» **INFORMATION SUPPLIED**:
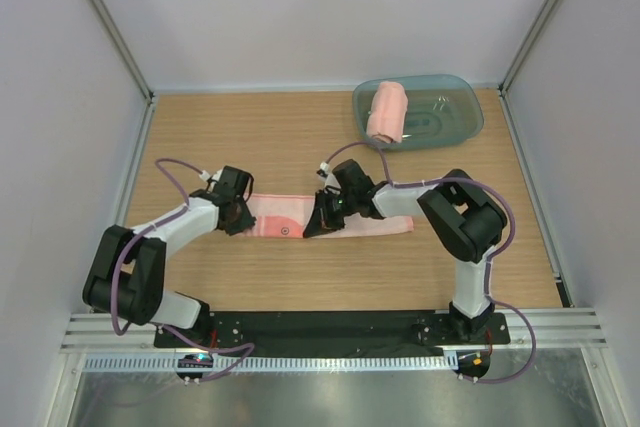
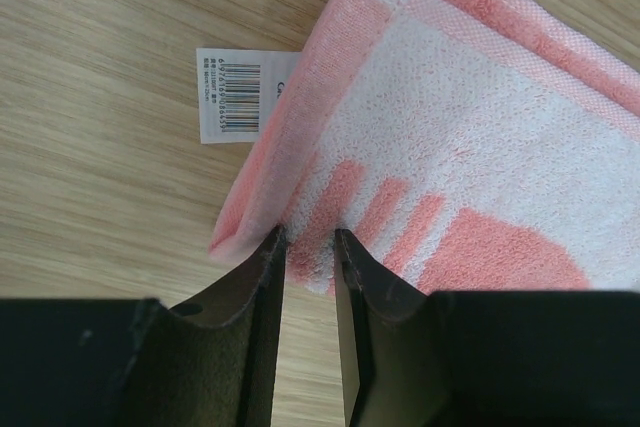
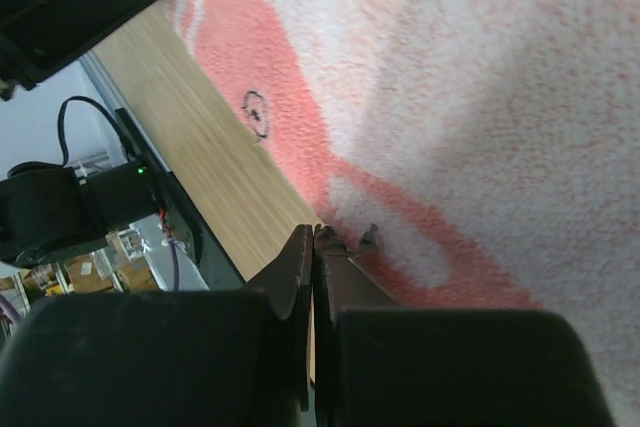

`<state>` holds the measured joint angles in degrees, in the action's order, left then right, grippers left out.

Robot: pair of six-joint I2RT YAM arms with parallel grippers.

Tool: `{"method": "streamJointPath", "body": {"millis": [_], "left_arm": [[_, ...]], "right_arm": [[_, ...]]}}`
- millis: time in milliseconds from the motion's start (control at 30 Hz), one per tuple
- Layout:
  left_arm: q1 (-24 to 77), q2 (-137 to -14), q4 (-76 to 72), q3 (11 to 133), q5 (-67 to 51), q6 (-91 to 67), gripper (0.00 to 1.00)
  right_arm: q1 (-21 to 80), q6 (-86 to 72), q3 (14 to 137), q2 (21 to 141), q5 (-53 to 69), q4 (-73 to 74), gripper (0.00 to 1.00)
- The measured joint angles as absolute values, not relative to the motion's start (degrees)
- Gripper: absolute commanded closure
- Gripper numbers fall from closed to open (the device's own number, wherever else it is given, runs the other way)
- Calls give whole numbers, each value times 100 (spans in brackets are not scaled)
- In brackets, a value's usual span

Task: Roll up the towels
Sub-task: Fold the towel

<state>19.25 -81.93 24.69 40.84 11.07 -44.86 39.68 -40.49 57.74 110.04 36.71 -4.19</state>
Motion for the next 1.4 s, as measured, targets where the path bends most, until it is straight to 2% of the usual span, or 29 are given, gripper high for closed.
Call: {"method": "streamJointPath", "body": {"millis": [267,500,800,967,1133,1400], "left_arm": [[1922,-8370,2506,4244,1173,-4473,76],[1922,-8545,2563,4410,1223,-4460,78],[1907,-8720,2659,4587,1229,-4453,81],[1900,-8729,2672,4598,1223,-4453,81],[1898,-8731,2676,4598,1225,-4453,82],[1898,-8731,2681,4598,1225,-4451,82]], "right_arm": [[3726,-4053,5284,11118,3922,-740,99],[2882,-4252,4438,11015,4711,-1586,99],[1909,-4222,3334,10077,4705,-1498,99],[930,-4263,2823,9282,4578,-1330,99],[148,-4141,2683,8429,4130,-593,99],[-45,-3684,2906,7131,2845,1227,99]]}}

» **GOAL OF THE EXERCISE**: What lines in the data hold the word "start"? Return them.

» **RESULT OF THE TASK**:
- millis: time in milliseconds from the motion's start (control at 30 Hz), one per tuple
- The measured joint angles as absolute values, not relative to the motion's start (degrees)

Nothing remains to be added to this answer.